Background information
- Born: Geraint Meurig Vaughan Watkins 5 February 1951 (age 75) Swansea, Wales
- Origin: Abertridwr, Wales
- Genres: Pub rock; rock; blues; jazz;
- Occupations: Musician; songwriter;
- Instruments: Keyboards; vocals; guitar; accordion; percussion;
- Years active: 1970s–present
- Member of: The Balham Alligators

= Geraint Watkins =

Geraint Meurig Vaughan Watkins (born 5 February 1951) is a Welsh singer, songwriter, rock and roll pianist and accordionist. He has backed many notable artists, including Nick Lowe, Dave Edmunds, Van Morrison, Mark Knopfler, Paul McCartney, Shakin' Stevens and most recently Status Quo. He has also pursued a solo career and issued a number of albums under his own name, the most recent of which, Rush of Blood, was released in September 2019.

==Biography==
Watkins was born in Abertridwr, near Caerphilly, South Wales.
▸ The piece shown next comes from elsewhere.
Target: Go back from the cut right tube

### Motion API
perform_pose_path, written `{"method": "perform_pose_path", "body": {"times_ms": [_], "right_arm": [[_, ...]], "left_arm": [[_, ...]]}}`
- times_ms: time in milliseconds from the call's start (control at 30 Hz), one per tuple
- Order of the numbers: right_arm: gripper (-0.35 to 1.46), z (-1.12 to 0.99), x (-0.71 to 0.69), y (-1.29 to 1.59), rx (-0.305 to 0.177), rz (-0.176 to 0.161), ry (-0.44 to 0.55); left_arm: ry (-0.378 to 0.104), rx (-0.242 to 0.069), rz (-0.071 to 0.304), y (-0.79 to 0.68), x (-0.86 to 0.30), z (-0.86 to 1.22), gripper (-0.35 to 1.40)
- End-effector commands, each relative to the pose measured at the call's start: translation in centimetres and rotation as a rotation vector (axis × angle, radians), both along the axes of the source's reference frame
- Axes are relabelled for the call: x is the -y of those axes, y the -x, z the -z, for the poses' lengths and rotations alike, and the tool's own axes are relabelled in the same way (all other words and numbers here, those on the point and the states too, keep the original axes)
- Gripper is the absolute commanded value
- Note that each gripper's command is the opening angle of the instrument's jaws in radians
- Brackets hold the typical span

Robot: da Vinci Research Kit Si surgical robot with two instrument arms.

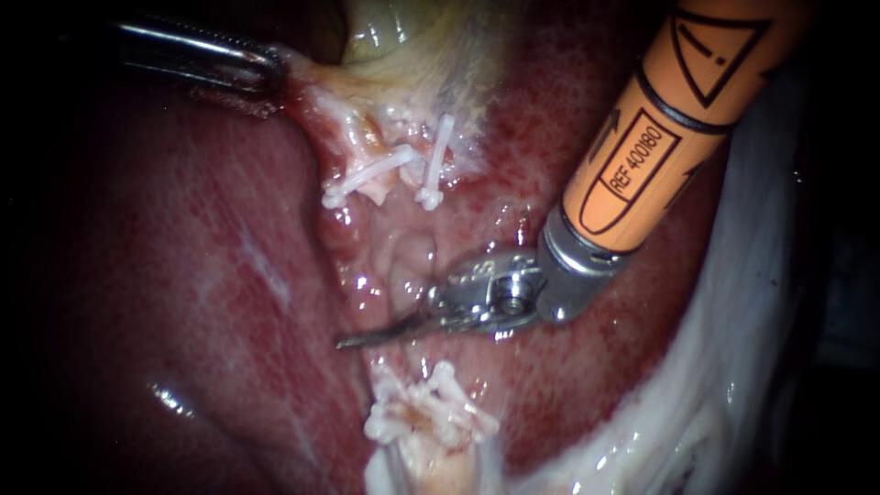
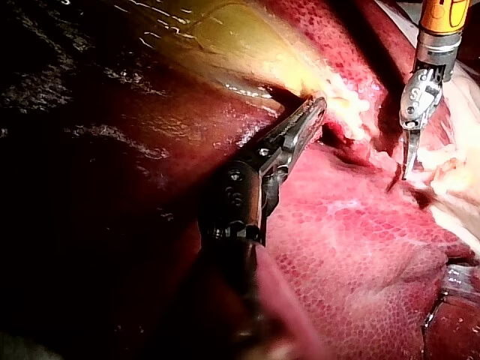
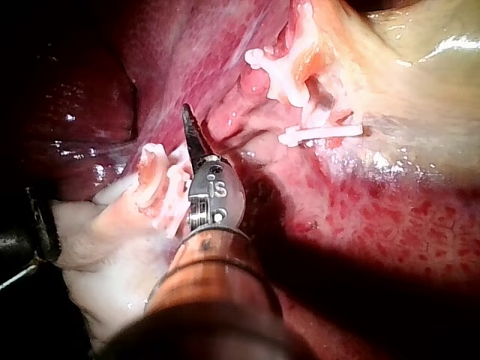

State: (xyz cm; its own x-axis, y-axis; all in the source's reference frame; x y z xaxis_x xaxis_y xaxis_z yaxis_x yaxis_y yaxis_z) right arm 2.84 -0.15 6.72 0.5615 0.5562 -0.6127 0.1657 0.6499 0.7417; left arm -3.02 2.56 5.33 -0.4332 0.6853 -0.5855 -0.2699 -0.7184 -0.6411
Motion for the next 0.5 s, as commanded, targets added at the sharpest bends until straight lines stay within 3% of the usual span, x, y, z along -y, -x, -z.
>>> {"method": "perform_pose_path", "body": {"times_ms": [33, 67, 100, 167, 233, 367, 500], "right_arm": [[-0.35, 0.01, 0.0, 0.0, 0.003, 0.0, -0.011], [-0.35, 0.0, 0.01, 0.0, 0.002, 0.002, -0.013], [-0.1, 0.0, 0.01, 0.0, 0.0, 0.001, -0.013], [0.79, 0.01, 0.01, 0.0, -0.009, -0.01, -0.02], [1.16, 0.01, 0.02, -0.01, -0.02, -0.025, -0.034], [1.36, 0.02, 0.02, 0.0, -0.063, -0.072, -0.038], [1.38, 0.02, 0.03, 0.04, -0.076, -0.079, -0.041]], "left_arm": [[0.0, 0.0, 0.0, 0.0, 0.0, 0.0, -0.35], [0.0, 0.0, 0.0, 0.0, 0.0, 0.0, -0.35], [0.0, 0.0, 0.0, 0.0, 0.0, 0.0, -0.35], [0.0, 0.0, 0.0, 0.0, 0.0, 0.0, -0.35], [0.0, 0.0, 0.0, 0.0, 0.0, 0.0, -0.35], [0.0, 0.0, 0.0, 0.0, 0.0, 0.0, -0.35], [0.0, 0.0, 0.0, 0.0, 0.0, 0.0, -0.35]]}}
After time in the early 1970s at Portsmouth Art College, he returned to Cardiff and played with Red Beans & Rice and Juice on the Loose. The band Red Beans and Rice, attracted attention and moved to London to further their career. When they disbanded, Watkins played solo performances in London's pubs and with various bands, such as Southside United (with which he recorded an album), the Cable Layers, Klondike Pete and the Huskies, and the band of Southend's Micky Jupp on the 'Be Stiff Route 78' tour. He went on to record an album, Geraint Watkins & the Dominators (1979), produced by Andy Fairweather Low. Session work followed: producer Stuart Colman recruited him for what became hit records for Shakin' Stevens; also he was recording and/or performing with Dr. Feelgood, Rory Gallagher, Andy Fairweather Low, the Fabulous Thunderbirds, the Blues Band, Box of Frogs, Stray Cats, Carl Perkins, Crazy Cavan and the Rhythm Rockers, and Eric Clapton amongst others. He was a member of the star-studded Willie & the Poor Boys alongside Bill Wyman and other Rolling Stones members, taking lead vocals on two numbers. In 1980, he released a solo single on Stiff Records under the pseudonym Otis Watkins.

In between sessions, the 1980s and beyond found Watkins playing accordion and piano with the Balham Alligators, a band, of which he was a founding member, that has helped to keep the music of Louisiana alive in London's pubs. Throughout the 1980s, he also was a mainstay in Dave Edmunds's band, both recording and touring with him. Between 1984 and 1989, Watkins played piano and accordion on five records of the Dutch band Normaal. He contributed vocals, piano and accordion to Klondike Pete and the Huskies' 1981 album Some of the Fellers and appears as Lightning Wanson G, on their 2010 album Who Axed You. In recent years, Watkins has found time to work with Bill Wyman's Rhythm Kings; contributing to Nick Lowe's albums The Impossible Bird (1994), Dig My Mood (1998), The Convincer (2001), Untouched Takeaway (2004) and At My Age (2007); and to Van Morrison's albums Back on Top (1999), Down the Road (2002), Pay the Devil (2006) and Keep It Simple (2008).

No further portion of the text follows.